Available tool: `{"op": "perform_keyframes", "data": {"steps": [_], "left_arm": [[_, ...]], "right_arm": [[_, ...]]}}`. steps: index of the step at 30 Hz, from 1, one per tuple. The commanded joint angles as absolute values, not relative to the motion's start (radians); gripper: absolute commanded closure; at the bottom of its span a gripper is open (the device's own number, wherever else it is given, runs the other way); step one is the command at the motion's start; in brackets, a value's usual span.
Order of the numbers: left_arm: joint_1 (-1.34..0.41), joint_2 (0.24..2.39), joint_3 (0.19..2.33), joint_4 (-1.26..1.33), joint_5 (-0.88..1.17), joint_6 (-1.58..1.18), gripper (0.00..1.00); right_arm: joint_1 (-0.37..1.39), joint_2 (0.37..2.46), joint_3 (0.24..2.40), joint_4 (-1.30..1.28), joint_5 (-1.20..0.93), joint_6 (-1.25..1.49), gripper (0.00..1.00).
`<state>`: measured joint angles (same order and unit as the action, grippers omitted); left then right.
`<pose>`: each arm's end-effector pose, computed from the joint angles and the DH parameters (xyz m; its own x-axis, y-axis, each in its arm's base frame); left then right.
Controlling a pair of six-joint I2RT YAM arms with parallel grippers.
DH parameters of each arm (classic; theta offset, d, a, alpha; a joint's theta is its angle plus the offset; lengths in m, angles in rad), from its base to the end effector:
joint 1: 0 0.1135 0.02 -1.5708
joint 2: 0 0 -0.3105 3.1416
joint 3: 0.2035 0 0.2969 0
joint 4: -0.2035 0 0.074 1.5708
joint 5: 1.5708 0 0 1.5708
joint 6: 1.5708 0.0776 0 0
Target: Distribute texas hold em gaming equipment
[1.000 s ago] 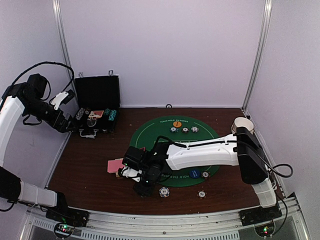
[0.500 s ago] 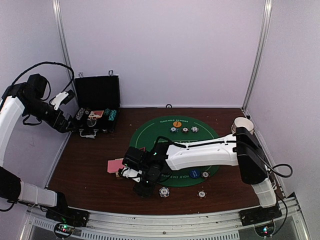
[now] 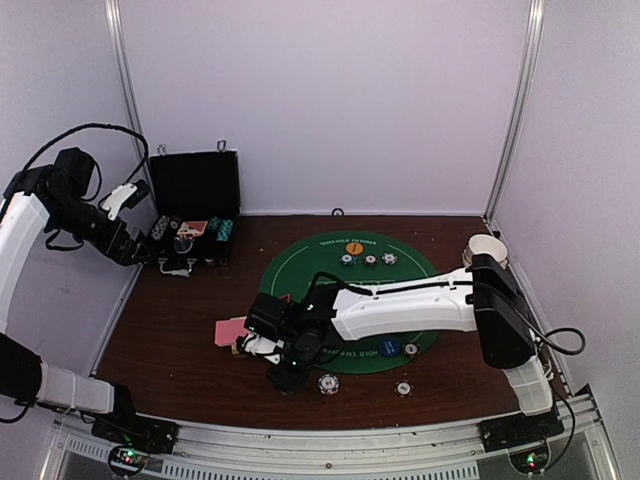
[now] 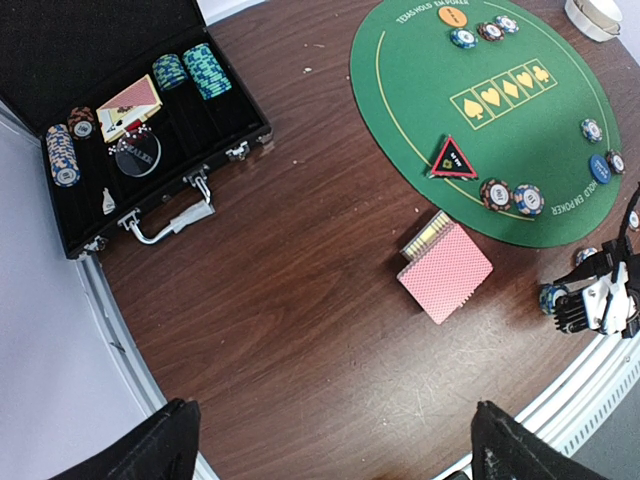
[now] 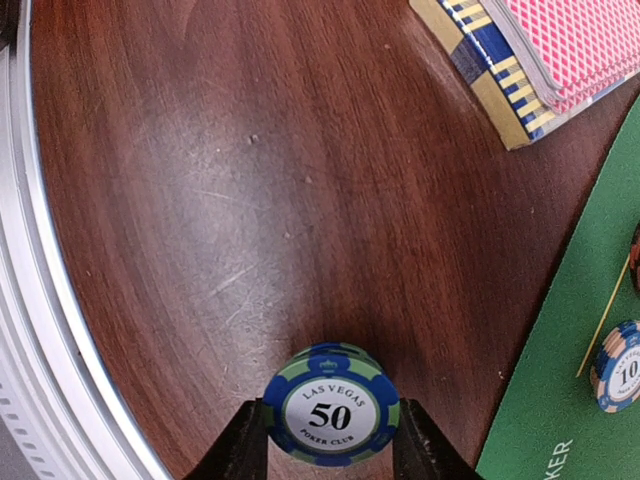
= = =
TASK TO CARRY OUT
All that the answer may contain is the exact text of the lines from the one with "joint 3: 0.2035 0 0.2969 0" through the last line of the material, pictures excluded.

ANSWER BOX
joint 3: 0.2035 0 0.2969 0
joint 4: -0.2035 0 0.074 1.5708
joint 5: 1.5708 0 0 1.5708
joint 6: 1.5708 0.0776 0 0
Target: Distribute texas hold em gaming equipment
[1.000 s ago] 
[0.500 s ago] 
[now] 
[now] 
[now] 

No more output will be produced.